◆ Data to process
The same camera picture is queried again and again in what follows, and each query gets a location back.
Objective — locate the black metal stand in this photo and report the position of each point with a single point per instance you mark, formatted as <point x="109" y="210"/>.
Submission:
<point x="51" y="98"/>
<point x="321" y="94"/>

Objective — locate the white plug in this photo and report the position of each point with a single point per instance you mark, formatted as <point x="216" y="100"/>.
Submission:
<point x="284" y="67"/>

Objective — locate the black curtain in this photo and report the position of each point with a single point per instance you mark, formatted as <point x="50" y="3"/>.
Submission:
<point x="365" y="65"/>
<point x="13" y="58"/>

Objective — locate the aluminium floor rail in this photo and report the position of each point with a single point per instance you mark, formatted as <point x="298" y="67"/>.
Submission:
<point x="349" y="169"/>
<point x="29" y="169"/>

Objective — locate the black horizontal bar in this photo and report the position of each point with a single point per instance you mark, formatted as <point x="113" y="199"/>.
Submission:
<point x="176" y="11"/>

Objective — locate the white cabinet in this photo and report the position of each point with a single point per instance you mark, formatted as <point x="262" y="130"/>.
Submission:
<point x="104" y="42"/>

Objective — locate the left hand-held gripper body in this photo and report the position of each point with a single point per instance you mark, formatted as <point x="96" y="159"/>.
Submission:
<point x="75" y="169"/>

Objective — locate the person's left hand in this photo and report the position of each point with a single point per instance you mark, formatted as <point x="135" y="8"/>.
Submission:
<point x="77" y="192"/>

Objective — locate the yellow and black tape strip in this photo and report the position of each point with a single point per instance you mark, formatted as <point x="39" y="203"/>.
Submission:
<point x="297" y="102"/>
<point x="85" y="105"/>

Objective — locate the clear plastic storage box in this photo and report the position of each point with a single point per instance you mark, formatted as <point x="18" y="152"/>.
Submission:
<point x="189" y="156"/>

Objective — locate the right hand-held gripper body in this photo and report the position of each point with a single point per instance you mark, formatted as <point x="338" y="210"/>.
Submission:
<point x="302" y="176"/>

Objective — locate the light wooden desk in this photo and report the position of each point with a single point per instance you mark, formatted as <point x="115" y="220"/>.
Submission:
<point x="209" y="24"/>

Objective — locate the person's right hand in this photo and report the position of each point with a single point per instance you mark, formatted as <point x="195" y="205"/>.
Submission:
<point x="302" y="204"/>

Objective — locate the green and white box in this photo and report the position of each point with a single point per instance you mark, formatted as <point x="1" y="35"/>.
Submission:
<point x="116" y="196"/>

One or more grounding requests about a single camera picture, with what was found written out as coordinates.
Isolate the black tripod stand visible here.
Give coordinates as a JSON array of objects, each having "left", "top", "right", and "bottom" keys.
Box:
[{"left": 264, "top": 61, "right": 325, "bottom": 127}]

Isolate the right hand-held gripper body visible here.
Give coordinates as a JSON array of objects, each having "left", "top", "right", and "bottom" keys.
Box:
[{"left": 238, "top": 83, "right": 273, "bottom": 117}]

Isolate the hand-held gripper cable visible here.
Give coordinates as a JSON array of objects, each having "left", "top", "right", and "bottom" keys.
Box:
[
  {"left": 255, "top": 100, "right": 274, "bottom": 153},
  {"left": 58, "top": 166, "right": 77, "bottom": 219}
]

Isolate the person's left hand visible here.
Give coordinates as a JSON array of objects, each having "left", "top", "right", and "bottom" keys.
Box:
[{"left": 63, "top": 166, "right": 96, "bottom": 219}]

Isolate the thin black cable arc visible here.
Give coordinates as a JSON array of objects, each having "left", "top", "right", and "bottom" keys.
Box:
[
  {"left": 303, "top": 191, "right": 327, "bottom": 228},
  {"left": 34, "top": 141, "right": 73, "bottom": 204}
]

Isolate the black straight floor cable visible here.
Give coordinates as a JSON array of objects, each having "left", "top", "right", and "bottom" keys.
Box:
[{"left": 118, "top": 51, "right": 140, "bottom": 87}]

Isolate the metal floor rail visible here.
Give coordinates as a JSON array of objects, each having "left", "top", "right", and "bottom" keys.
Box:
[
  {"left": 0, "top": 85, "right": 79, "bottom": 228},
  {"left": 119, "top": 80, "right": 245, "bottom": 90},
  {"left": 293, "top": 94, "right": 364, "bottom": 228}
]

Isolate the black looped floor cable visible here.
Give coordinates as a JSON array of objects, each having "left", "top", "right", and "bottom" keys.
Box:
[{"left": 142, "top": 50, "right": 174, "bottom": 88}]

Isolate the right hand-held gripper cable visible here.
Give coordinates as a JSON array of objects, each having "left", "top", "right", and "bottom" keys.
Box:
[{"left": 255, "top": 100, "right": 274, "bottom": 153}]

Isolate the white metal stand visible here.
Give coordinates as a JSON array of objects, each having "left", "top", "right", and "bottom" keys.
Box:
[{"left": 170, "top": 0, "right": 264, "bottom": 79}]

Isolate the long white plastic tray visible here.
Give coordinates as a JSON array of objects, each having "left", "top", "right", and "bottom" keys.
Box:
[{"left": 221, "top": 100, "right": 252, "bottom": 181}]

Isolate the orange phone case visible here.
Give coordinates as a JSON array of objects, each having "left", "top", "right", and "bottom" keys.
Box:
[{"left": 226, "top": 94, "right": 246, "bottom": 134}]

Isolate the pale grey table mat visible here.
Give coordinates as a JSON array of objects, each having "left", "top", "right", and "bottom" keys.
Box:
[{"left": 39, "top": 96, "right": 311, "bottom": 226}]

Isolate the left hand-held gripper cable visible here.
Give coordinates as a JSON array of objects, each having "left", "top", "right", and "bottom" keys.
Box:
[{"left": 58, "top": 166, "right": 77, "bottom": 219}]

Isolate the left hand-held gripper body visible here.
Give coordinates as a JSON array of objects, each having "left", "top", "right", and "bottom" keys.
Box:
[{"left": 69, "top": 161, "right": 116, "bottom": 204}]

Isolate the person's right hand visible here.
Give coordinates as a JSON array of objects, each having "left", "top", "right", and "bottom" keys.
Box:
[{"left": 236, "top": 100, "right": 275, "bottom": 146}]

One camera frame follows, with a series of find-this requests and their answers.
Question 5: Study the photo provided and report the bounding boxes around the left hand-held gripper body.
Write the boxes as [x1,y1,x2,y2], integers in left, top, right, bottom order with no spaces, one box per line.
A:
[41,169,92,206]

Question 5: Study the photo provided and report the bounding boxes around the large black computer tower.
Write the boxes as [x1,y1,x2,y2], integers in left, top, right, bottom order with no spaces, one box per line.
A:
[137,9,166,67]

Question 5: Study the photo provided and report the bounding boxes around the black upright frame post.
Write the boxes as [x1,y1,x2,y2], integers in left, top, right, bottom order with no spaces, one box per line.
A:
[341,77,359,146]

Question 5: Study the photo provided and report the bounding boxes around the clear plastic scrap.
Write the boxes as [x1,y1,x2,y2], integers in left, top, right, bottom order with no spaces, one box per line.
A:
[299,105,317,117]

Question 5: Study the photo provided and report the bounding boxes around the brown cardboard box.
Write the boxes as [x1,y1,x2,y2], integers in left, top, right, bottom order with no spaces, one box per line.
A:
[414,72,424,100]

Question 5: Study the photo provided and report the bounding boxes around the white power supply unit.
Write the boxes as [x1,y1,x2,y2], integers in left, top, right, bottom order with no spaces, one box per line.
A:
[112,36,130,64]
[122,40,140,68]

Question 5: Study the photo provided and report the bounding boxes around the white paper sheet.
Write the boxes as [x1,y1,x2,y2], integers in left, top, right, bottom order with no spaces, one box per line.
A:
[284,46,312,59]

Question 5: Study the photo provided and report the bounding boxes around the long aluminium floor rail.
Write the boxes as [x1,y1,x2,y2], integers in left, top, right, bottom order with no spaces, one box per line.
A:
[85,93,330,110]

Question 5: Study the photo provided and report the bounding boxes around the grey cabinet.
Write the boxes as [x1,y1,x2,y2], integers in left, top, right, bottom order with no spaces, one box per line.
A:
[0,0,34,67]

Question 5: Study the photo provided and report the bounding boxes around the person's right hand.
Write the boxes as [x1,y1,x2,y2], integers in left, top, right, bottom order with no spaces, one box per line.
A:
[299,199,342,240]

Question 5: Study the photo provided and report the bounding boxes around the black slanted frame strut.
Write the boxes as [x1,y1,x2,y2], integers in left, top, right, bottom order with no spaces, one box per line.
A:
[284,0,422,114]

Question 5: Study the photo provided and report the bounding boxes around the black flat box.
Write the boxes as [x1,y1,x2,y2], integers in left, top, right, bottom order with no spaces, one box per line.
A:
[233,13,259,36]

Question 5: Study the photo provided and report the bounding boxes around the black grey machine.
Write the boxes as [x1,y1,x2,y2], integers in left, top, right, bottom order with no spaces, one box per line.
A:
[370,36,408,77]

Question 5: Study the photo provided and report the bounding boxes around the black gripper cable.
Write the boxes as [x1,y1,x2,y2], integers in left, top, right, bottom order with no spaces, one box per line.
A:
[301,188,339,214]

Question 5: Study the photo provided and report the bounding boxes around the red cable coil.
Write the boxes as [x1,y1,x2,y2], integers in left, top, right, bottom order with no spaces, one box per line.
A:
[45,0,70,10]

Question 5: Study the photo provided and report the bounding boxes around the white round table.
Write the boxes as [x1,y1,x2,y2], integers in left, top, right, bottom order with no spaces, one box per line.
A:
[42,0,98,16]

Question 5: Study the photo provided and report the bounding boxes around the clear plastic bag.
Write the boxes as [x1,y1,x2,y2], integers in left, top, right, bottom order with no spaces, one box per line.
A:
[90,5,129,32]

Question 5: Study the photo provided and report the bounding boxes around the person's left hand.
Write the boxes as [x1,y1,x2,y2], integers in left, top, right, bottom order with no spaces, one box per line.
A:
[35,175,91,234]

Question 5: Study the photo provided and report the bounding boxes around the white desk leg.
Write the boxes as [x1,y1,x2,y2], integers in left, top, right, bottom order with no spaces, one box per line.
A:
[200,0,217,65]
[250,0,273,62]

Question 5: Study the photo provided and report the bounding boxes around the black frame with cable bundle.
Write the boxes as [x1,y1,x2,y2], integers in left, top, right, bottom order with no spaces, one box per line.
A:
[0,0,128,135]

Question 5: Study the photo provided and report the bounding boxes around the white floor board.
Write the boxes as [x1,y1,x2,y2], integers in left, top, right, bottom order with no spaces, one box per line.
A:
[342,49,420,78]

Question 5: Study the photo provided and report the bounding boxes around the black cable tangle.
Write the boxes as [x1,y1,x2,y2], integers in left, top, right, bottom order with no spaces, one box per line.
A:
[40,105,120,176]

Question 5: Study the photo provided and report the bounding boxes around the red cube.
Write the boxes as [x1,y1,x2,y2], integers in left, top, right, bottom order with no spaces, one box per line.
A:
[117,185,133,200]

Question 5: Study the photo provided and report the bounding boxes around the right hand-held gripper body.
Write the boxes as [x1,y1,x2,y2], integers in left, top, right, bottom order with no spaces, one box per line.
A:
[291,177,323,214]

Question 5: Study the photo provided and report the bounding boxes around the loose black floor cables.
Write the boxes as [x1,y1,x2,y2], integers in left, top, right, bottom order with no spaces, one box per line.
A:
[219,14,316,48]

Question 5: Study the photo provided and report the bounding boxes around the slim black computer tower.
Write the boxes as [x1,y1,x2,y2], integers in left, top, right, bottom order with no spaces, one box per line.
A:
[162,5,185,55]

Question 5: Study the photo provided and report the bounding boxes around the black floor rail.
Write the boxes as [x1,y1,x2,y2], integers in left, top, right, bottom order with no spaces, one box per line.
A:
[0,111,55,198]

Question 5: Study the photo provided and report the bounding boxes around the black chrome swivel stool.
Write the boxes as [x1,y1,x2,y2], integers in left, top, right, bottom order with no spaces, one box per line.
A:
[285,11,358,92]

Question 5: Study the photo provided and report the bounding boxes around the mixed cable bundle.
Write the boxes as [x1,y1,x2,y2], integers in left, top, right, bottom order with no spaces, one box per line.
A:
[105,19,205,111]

◆ Exercise instructions
Nothing but a number belongs in the answer: the tally of lines in the data holding "person".

◆ Task result
6